WHAT YOU HAVE TO DO> Scan the entries below for the word "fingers" and copy every line in which it occurs.

[Data extracted from a collection]
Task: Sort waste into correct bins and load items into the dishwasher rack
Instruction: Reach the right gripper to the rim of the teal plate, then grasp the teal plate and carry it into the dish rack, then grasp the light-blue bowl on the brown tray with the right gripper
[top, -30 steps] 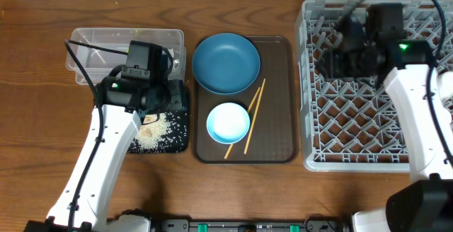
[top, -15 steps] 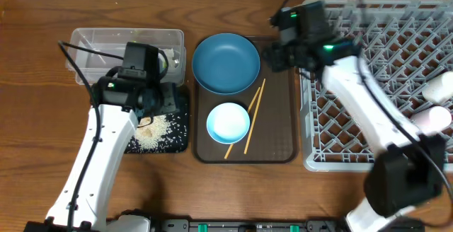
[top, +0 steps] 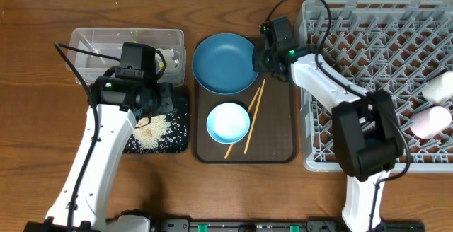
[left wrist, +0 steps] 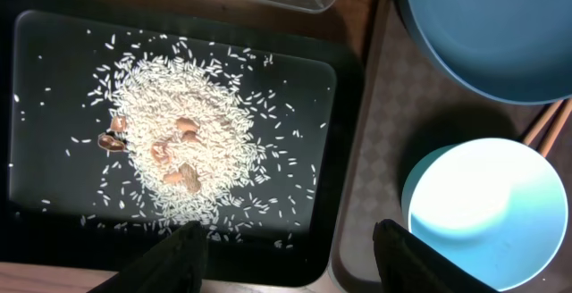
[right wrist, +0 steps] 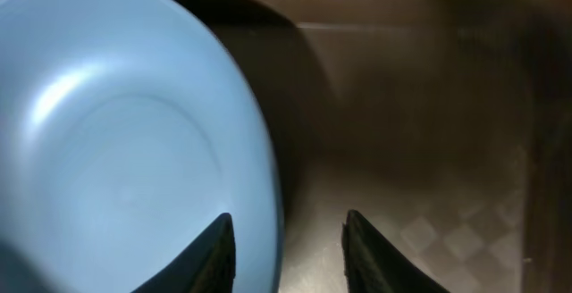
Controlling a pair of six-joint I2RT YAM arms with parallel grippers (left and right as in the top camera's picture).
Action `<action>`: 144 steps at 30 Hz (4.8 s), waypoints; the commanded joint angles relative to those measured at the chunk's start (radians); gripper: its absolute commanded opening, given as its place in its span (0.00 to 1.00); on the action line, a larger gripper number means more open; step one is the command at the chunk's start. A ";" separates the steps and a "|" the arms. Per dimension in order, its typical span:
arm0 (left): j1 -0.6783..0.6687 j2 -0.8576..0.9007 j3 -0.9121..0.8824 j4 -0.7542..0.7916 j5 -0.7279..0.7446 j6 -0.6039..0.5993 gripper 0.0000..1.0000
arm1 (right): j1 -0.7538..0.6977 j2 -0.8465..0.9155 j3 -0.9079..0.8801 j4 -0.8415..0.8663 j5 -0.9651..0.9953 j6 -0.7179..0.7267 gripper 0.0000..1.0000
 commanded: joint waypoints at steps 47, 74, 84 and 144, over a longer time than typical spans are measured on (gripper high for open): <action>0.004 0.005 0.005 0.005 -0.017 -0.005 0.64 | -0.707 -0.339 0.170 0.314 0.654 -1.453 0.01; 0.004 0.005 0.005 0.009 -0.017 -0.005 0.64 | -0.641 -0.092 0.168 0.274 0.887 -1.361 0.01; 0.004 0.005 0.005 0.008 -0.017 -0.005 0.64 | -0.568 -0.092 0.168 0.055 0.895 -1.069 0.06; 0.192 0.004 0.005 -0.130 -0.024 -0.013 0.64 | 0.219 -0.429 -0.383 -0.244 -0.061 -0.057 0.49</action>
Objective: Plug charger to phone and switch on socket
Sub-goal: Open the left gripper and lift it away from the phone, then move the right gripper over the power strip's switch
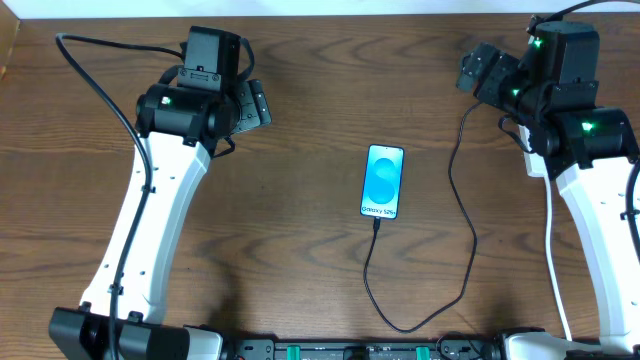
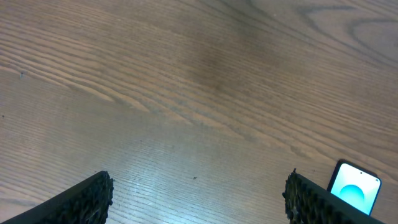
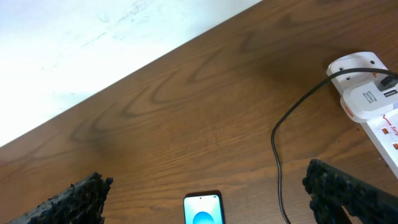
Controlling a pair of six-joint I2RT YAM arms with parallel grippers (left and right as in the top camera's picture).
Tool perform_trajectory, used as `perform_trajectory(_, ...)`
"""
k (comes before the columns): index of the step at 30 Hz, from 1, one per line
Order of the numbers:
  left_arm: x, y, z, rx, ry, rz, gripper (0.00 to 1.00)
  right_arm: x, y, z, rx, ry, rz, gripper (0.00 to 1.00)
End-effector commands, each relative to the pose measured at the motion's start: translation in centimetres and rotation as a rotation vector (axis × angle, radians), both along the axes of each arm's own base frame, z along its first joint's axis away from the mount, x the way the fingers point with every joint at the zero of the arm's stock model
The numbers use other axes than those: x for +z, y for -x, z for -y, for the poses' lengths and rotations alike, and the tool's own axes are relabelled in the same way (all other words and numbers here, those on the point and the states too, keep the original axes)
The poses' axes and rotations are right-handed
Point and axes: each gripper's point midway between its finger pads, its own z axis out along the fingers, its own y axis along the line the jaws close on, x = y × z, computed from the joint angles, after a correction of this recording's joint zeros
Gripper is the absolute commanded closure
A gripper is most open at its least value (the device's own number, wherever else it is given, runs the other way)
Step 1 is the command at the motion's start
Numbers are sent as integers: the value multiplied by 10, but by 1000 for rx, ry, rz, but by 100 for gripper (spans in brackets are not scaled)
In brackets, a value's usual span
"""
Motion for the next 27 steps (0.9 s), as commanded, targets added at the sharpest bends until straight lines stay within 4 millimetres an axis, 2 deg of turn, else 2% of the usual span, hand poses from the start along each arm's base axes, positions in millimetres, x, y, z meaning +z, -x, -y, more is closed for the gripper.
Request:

RESULT OF THE EXERCISE>
End-effector commands, each relative to the pose measured at the motion's start: translation in centimetres and rotation as a rotation vector (axis × angle, radians), both along the axes of each arm's own base frame, z along its first joint's axis away from the mount, x the way the fingers point with every joint at the zero of the arm's stock model
Point and axes: each gripper's point midway between its finger pads, its own z axis out along the fingers, its own y axis along the line the jaws close on, x = y × z, computed from the joint angles, after a correction of this recording's joint zeros

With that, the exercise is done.